(EXERCISE PROMPT)
The expected output is a verbatim reprint of the lines from the beginning of the data that follows through the line that contains "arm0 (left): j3".

# # # # # # #

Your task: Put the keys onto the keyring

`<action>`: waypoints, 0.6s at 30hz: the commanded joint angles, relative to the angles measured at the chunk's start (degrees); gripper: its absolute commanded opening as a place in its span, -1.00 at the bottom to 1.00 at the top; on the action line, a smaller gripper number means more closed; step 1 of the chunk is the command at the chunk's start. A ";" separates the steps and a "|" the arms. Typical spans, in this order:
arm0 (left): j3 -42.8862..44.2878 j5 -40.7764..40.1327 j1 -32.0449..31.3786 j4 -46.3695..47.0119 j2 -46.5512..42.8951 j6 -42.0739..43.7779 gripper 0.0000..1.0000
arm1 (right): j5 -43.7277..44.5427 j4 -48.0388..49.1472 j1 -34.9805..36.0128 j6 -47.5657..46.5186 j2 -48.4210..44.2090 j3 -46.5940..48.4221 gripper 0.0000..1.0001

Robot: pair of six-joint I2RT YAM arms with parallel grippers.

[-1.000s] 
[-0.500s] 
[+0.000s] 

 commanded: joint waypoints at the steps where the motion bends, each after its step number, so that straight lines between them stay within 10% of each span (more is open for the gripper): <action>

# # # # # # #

(RESPONSE BELOW)
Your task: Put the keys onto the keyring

`<action>`: waypoints, 0.6s at 30hz: the commanded joint angles, relative to the angles measured at the chunk's start (degrees); gripper: its absolute commanded opening as a place in its span, -1.00 at the bottom to 1.00 at the top; on the action line, a smaller gripper number means more closed; step 1 of the chunk is the command at the chunk's start. A ";" separates the steps and a "|" the arms. Typical spans, in this order:
arm0 (left): j3 -42.8862..44.2878 j5 -40.7764..40.1327 j1 -32.0449..31.3786 j4 -46.3695..47.0119 j2 -46.5512..42.8951 j6 -42.0739..43.7779 gripper 0.0000..1.0000

Output for this exercise is complete.